I returned to my seat, and not long after I had everything filled out. As I sat and waited, my mind was racing, and I was almost ready to make another trip to the bathroom when the secretary told me the doctor could see me.

I stood up and nodded, not trusting myself to open my mouth, and walked down the hall to the room I was told to wait in. Not long after, the door opened and a woman stepped in looking about as old as my mother. Her brown hair was streaked with gray and pulled back into a bun at the base of her neck. She wore a white coat and was already smiling when she entered the room.

“Good morning, sweetie,” she said. “How are you today?”

“I’m fine, thank you,” I lied. In reality, I had never felt worse.

“That’s good. Let’s go ahead and get started. Are you alone today?”

“Yes,” I answered. “I’m alone.”

And that’s when I realized that there was a time I’d felt worse “ it was right then.



Pregnant. Expecting. With child. Carrying a baby.

All those words were running through my head as I walked home, completely stunned. Everything felt so surreal, as if I’d never gotten up that morning and was still dreaming.

But the harsh reality was that I had woken up that morning, gotten sick, and seen a doctor, on the off-chance that I really was pregnant. There, I learned the awful truth: I was carrying Draco Malfoy’s child.

Walking home, I suddenly realized that I’d have to tell my family. I couldn’t hide the fact that Jonathon and I were broken up forever and I certainly couldn’t hide a pregnancy. I wondered how disappointed they’d be when they found out I’d lost my fiancé and gotten pregnant all in the same night.

I entered my house, feeling a lump forming in my throat. I dropped my bag and tried to avert my eyes from the cluster of frames hanging on the wall, containing pictures of Jonathon and my family.

I felt like my whole world was crashing down around me, and I was powerless to stop it. Dazed, I walked into my bedroom. The mirror on the opposite wall immediately caught me eye, so I strode over to it, staring at its reflection.

I recognized my red hair and brown eyes, but that person was a stranger to me. Who was this girl that had lost her fiancé and done nothing to stop him? Who was this girl that had avoided her family when she was most in need and instead lost her virginity to the last person she could ever be with? Who was this girl that had been so irresponsible, she wound up carrying his child?

I glanced down at my stomach, trying to imagine myself pregnant. I spread my hand across its flat surface, knowing that it wouldn’t be long before a little bulge had begun to form. A tear fell down my cheek as I realized that I couldn’t do it alone, but I had pushed everyone away.

A feeling of helplessness swept through me and I turned away from my reflection, tears sliding down my face. Then I noticed something sitting on my desk, partially concealed by pieces of parchment strewn across the top. I picked it up.

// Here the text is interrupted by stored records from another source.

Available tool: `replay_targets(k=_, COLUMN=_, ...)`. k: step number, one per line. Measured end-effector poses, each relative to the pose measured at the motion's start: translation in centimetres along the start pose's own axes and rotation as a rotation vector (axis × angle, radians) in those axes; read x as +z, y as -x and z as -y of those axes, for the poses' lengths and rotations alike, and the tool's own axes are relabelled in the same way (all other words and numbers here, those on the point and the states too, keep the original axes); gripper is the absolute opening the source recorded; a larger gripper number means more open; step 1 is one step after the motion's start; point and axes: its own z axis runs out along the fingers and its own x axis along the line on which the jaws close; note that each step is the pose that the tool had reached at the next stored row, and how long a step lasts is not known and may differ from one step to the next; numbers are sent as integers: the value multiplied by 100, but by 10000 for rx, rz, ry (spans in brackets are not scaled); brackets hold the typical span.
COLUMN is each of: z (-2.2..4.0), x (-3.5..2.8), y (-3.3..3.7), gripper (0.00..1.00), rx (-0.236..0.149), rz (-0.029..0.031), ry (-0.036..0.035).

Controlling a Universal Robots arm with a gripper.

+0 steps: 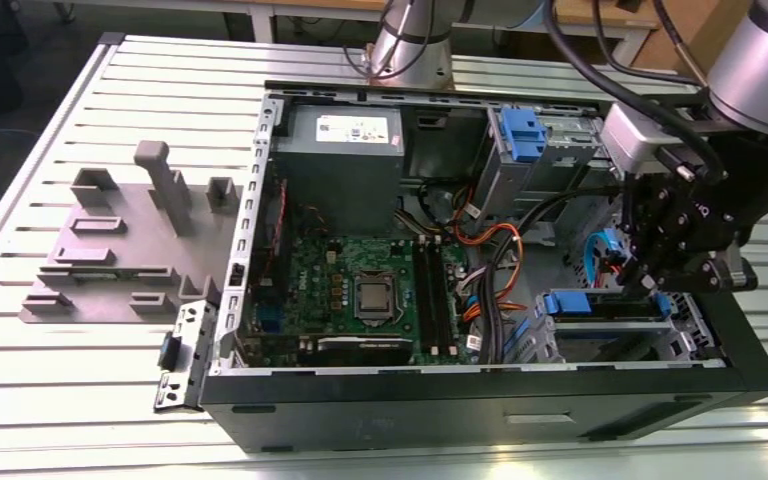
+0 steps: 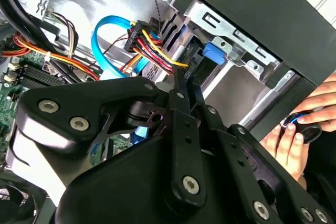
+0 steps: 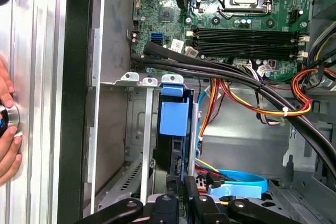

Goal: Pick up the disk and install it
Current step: 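Insert the first disk wire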

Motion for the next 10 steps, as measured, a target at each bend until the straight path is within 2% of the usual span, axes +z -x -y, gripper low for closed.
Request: replay_targets(k=10, z=-23, x=47, y=-4, gripper=17, rx=12, rz=-6, ry=-103)
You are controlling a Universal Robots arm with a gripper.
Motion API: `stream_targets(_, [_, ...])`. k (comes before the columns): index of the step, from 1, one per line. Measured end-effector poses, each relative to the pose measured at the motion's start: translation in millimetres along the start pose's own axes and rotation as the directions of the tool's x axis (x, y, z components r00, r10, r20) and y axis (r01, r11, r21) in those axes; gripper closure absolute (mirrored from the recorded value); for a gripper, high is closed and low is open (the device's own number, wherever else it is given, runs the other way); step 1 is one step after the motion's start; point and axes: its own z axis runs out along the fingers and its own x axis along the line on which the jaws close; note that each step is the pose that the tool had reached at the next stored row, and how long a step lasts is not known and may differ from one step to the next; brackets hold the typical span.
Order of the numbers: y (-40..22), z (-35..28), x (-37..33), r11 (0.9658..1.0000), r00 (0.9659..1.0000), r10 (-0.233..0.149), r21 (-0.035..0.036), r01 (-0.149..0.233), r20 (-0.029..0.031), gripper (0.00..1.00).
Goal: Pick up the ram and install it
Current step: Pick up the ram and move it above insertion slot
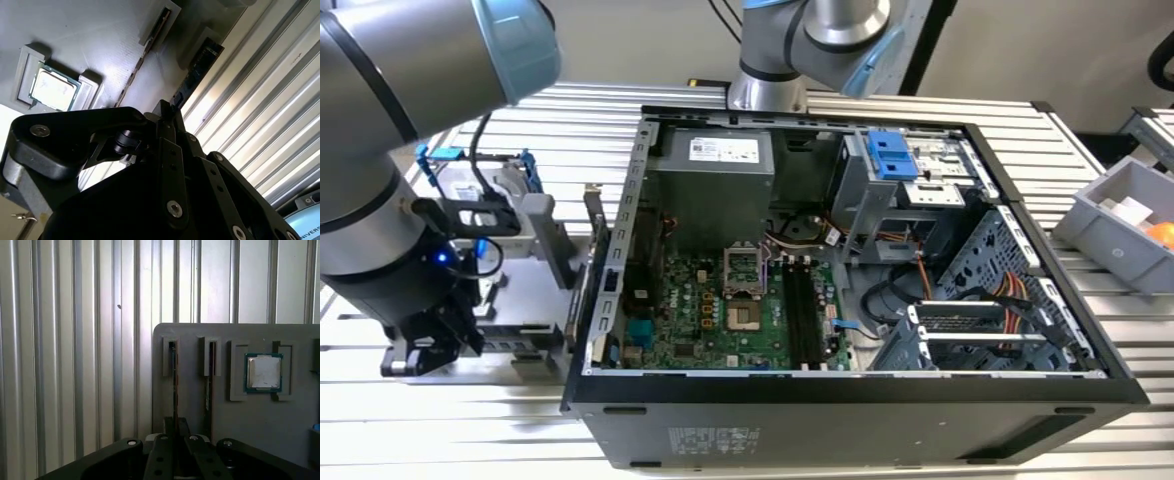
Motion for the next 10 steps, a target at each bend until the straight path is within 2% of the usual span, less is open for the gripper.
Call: stream_targets(10, [0.0, -2.6, 0.0, 1.0, 1.0, 0.0, -0.0002, 0.0, -0.0002, 1.0])
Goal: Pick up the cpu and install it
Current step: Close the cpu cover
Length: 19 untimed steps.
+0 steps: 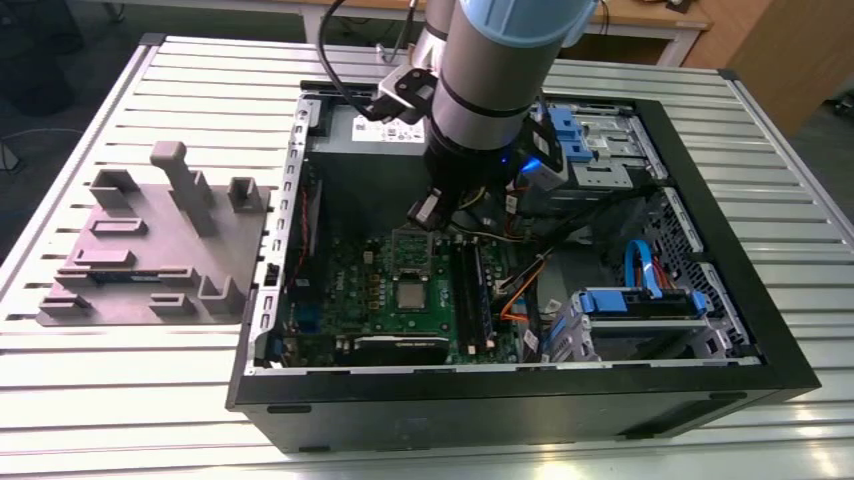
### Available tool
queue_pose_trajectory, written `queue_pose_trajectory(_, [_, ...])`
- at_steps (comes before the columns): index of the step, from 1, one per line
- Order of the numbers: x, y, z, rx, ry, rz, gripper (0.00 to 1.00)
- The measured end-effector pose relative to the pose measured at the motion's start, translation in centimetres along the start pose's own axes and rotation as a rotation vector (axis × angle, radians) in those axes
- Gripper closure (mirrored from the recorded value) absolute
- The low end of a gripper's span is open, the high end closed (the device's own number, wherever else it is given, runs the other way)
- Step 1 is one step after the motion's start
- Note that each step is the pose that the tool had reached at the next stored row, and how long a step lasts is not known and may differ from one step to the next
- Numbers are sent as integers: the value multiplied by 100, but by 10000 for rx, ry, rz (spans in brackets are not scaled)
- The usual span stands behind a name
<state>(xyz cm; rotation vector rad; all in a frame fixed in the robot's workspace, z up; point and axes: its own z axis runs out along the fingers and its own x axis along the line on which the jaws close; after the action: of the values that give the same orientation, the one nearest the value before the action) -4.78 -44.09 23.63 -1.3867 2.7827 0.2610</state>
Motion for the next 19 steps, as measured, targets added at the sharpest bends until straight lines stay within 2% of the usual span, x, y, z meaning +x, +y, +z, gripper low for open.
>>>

It was a glass paperweight in the shape of a rose, and the light from my window made it sparkle with iridescence. It was a gift from none other than Draco Malfoy, given to me a couple of years ago for my birthday. At the thought, I felt hurt and anger fill my body. I wasn’t the only irresponsible one - he was just as much at fault. In fact, Draco was even more wrong. My heart had just been broken, and I wasn’t thinking clearly, but he went ahead and let it happen. He let things go to far, and now look at the consequences.

That’s when I spun around and threw the rose as hard as I could at my mirror, which cracked significantly. The rose smashed, little pieces of glass scattering all over my floor.

Then I sank to the ground, crying bitterly. What had I done?